Hybrid Memory Architecture
Aerospike enables use of flash storage (SSD, PCIe, NVMe) in parallel on one machine to perform reads at sub-millisecond latencies at very high throughput (100K to 1M) in the presence of a heavy write load. This use of SSD enables enormous vertical scaleup at a 5x lower total cost of ownership (TCO) than pure RAM.
Aerospike implements a hybrid memory architecture wherein the index is purely in-memory (not persisted), and data is stored only on a persistent storage (SSD) and read directly from the disk. Disk I/O is not required to access the index, which enables predictable performance. Such a design is possible because the read latency characteristic of I/O in SSDs is the same, regardless of whether it is random or sequential. For such a model, optimizations described are used to avoid the cost of a device scan to rebuild indexes.

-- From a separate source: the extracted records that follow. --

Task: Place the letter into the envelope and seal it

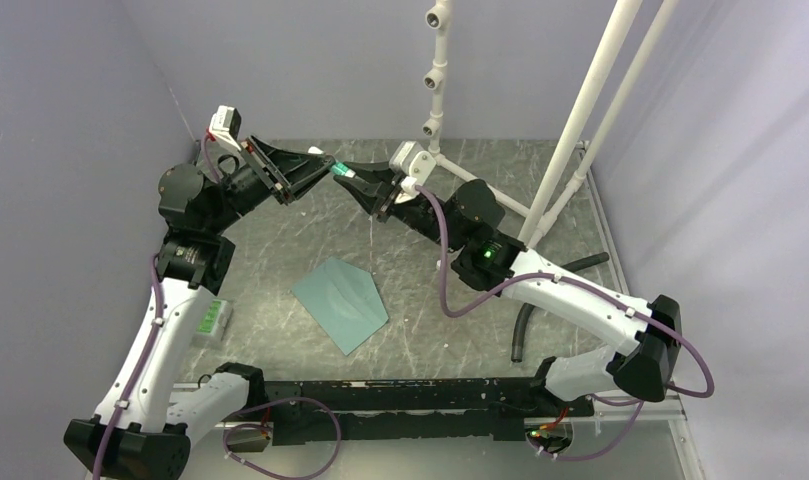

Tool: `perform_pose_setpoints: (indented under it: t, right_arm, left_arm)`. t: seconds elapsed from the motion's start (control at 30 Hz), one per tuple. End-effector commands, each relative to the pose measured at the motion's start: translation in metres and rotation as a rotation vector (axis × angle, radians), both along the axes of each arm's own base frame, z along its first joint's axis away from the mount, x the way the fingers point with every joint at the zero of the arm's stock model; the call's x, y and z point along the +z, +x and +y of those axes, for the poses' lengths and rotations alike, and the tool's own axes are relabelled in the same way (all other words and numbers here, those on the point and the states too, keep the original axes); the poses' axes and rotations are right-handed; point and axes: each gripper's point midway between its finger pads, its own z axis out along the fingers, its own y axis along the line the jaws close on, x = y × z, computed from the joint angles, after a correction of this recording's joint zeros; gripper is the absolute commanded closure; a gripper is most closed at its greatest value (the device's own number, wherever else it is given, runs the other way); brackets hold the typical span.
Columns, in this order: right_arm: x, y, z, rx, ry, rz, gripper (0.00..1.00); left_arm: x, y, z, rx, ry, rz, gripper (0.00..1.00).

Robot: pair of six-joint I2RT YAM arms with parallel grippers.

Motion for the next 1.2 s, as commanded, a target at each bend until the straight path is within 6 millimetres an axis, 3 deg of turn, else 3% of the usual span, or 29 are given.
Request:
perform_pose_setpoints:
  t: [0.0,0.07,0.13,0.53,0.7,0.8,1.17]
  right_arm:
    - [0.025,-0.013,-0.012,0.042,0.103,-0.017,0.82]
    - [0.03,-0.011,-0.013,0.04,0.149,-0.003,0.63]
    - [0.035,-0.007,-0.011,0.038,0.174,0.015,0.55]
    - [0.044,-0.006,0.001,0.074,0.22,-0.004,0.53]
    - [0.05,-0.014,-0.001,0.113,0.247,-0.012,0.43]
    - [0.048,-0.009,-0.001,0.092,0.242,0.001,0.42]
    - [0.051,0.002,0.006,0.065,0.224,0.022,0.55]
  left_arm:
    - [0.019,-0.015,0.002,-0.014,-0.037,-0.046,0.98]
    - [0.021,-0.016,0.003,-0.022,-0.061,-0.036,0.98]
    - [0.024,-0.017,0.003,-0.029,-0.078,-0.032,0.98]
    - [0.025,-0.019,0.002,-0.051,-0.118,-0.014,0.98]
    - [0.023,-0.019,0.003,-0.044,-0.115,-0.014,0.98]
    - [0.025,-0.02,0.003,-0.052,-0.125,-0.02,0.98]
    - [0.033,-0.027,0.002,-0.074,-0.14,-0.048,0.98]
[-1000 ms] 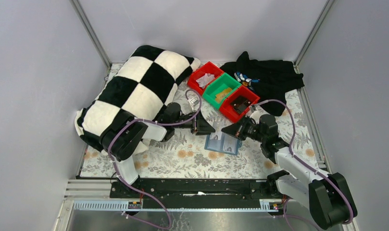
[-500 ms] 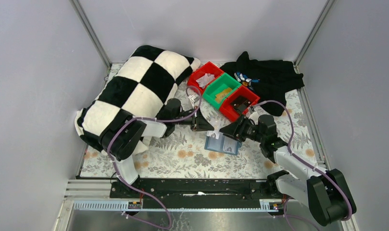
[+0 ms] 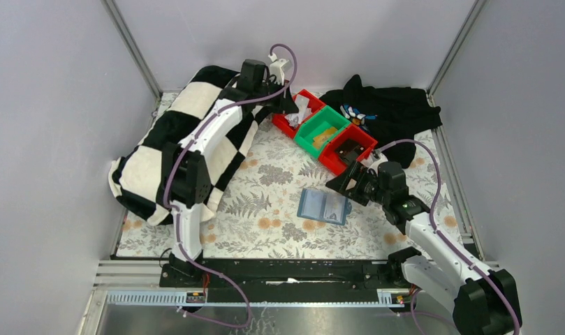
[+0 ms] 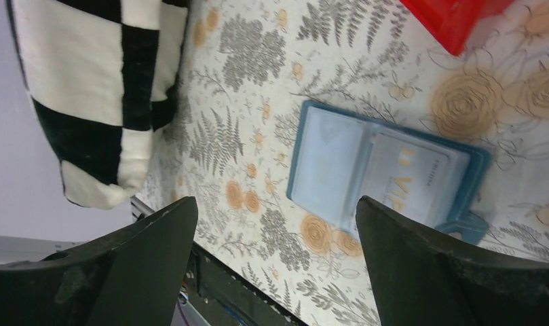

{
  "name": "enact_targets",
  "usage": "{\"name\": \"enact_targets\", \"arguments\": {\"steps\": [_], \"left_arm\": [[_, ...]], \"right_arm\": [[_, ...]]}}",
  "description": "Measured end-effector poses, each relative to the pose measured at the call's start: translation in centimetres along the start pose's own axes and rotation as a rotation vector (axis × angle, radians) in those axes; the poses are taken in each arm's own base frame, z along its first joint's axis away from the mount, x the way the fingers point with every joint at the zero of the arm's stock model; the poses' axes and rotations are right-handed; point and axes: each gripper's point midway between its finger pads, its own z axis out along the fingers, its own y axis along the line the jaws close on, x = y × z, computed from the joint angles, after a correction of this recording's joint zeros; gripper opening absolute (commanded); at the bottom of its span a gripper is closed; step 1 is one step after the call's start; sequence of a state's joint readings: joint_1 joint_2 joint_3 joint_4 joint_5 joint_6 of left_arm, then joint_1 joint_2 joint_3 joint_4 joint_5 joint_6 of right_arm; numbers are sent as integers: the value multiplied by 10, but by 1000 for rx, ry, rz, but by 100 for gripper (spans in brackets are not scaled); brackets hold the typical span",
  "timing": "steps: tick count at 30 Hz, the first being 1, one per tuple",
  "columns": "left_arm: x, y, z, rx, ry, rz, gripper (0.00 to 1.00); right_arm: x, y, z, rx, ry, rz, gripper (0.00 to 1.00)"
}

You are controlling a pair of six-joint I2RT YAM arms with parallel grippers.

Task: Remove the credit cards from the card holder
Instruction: Place the credit card in the storage box.

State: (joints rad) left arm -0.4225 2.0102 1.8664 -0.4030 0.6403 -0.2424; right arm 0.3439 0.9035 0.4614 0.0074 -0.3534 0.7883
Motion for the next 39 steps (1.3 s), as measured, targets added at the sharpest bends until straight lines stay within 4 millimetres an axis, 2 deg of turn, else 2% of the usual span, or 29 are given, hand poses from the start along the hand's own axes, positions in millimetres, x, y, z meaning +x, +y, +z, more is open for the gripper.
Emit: {"name": "enact_targets", "arguments": {"steps": [2,5,10,14,21,28,29,30,33,36,39], "left_arm": [[-9,26,8,-43,4,61,0],[-10,59,24,-87,27,118,0],[11,107,56,-127,71,174,0],[24,127,72,-127,89,184,0],[27,163,90,-114,54,188,0],[31,174,99,-71,21,166,0],[30,174,100,-63,16,161,7],[30,173,101,-54,10,158,21],[28,172,103,-45,-4,145,39],[24,169,105,-40,-17,129,49],[20,168,106,-43,-33,125,53]], "right_arm": [[3,-6,-1,28,11,1,94],[7,-13,-1,58,24,6,95],[13,-20,-1,86,46,12,95],[15,-27,3,114,64,19,95],[13,-28,8,131,77,23,95],[12,-32,10,152,73,24,95],[12,-33,10,154,74,24,95],[12,-33,11,155,75,24,95],[11,-33,11,157,72,22,96],[9,-32,11,155,68,20,96],[9,-31,11,156,67,19,97]]}}
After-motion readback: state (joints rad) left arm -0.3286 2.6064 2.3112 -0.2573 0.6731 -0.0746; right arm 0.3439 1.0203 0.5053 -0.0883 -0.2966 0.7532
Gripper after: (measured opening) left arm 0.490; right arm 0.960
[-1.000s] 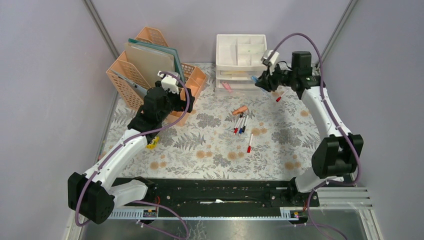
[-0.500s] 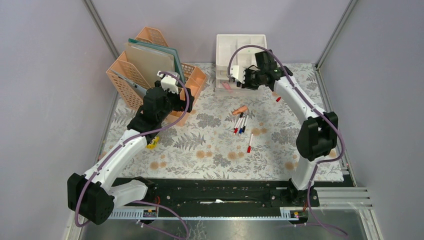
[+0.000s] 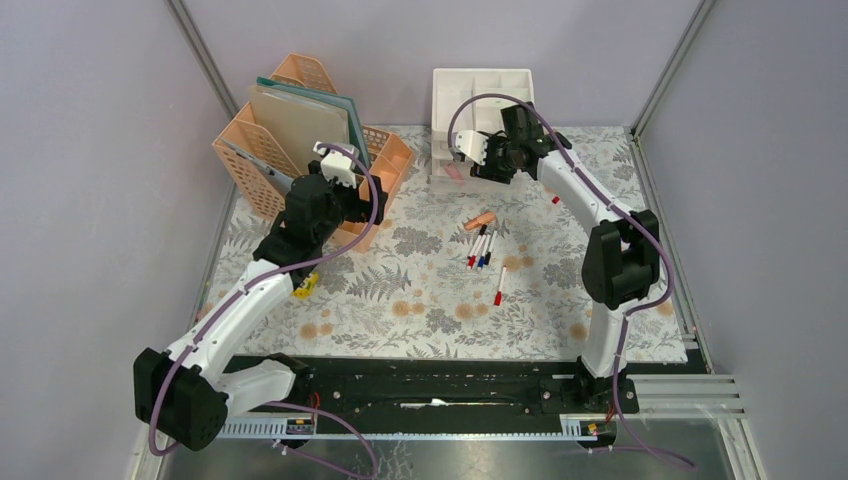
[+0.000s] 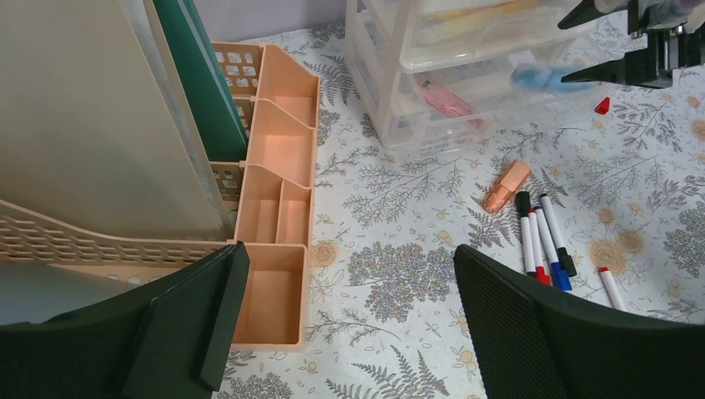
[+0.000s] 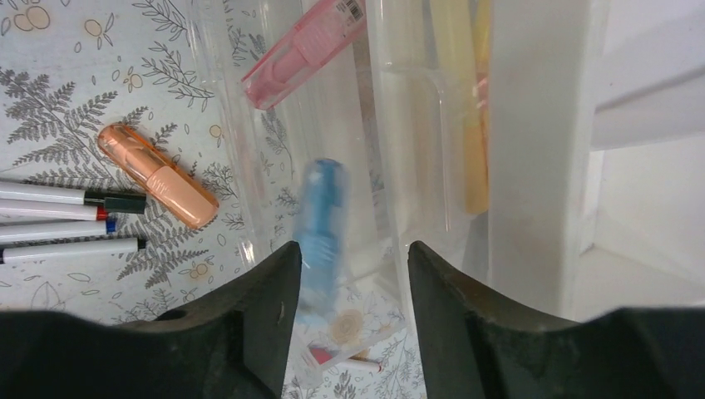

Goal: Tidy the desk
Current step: Place the stationery in the drawer.

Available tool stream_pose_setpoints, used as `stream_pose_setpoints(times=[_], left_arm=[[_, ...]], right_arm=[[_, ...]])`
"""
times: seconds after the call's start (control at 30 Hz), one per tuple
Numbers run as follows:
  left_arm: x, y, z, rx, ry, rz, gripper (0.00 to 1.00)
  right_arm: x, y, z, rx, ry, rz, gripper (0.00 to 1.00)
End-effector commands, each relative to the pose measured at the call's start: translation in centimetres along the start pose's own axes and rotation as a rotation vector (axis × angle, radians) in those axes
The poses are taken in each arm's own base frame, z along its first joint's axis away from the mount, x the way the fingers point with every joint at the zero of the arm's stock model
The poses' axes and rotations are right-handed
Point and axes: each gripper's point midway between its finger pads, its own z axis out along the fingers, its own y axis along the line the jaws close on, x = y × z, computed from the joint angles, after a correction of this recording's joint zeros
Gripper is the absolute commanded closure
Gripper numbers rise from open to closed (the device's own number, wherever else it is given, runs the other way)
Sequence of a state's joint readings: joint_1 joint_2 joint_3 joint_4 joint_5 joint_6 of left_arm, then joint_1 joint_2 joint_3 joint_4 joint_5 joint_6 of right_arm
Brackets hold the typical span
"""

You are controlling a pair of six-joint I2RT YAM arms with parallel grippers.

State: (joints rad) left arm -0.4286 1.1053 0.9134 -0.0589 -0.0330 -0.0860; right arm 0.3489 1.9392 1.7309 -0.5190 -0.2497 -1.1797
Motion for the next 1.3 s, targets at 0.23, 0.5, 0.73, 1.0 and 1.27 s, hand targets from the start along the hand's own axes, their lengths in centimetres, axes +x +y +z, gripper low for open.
stream_pose_setpoints(times=[0.23, 0.5, 0.73, 1.0, 1.27], left_arm=[[-1.9, 0.2, -0.6, -0.008, -0.059, 0.009, 0.01], [-1.9, -0.3, -0.5, 0.017, -0.054, 0.003, 0.01], [-1.5, -1.6, -0.3, 0.091, -0.039, -0.002, 0.01], [-0.6, -4.6, 0.2, 0.262, 0.002, -0.016, 0.01], [1.3, -8.9, 0.8, 0.519, 0.054, -0.06, 0.01]], right_arm=[[-3.0, -1.7, -1.8, 0.063, -0.094, 0.13, 0.28], [-6.1, 2.4, -5.6, -0.049, -0.245, 0.278, 0.15], [-7.5, 7.8, -8.8, -0.182, -0.342, 0.407, 0.11], [-6.3, 13.2, -12.0, -0.288, -0.415, 0.53, 0.08], [-2.1, 12.9, -15.5, -0.245, -0.534, 0.716, 0.07]])
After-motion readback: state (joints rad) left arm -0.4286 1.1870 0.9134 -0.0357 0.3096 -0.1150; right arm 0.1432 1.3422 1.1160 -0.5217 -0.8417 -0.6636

This ability to do random read I/O comes at the cost of a limited number of write cycles on SSDs. In order to avoid creating uneven wear on a single part of the SSD, Aerospike does not perform in-place updates. Instead, it employs a copy-on-write mechanism using large block writes. This wears the SSD down evenly, which, in turn, improves device durability. Aerospike bypasses the Operating System’s file system and instead uses attached flash devices directly as a block device using a custom data layout.
When a record is updated, the old copy of the record is read from the device and the updated copy is written into a write buffer. This buffer is flushed to the storage when completely full.
The unit of read, RBLOCKS, is 128 bytes in size. This increases the addressable space and can accommodate a single storage device of up to 2TB in size. Writes in units of WBLOCK (configurable, usually 1MB) optimize disk life.
Aerospike operates on multiple storage units of this type by striping the data across multiple devices based on a robust hash function; this allows parallel access to the data while avoiding any hot spots.
Note that SSDs can store an order of magnitude more data per node than DRAM. The IOPS supported by devices keep increasing; for instance, NVMe drives can now perform 100K IOPS per drive. Many 20-30 node Aerospike clusters use this setup and run millions of operations/second 24×7 with sub-millisecond latency.
All Flash Feature:
Aerospike’s All Flash feature extends Aerospike’s offerings in Hybrid Memory to support a broader set of cases. These uses surround having a very large number ( 100’s of billions ) of small ( < 1000 byte ) objects , which is common in architectures which store individual behaviors as separate database elements, or the need to segregate data elements for GDPR-style data layouts.
In these cases, Aerospike can now be configured to use storage ( often NVMe Flash drives ) as the index. This can radically reduce cost in these cases, although it also increases latency as storage is used for indexes instead of DRAM in Aerospike’s traditional Hybrid Memory configuration. Aerospike is still very high performance. In testing, we’ve seen 150 byte objects still result in 99% < 2ms latencies on Amazon i3 instances – and much higher performance on more modern hardware.
Uniform balance is a feature which subtly changes Aerospike’s data distribution mechanism, with large positive impacts for deployments with larger cluster sizes – often reducing the cluster size and reducing the hardware cost of running Aerospike.
Aerospike’s prior implementation used a form of random allocation of partitions to nodes, which would normally result in slight differences between the amount of data. That algorithm was chosen because it minimizes the amount of data motion required when nodes are added and removed from clusters. However, we also found that because of the random distribution, some customers were requiring more nodes than were strictly required.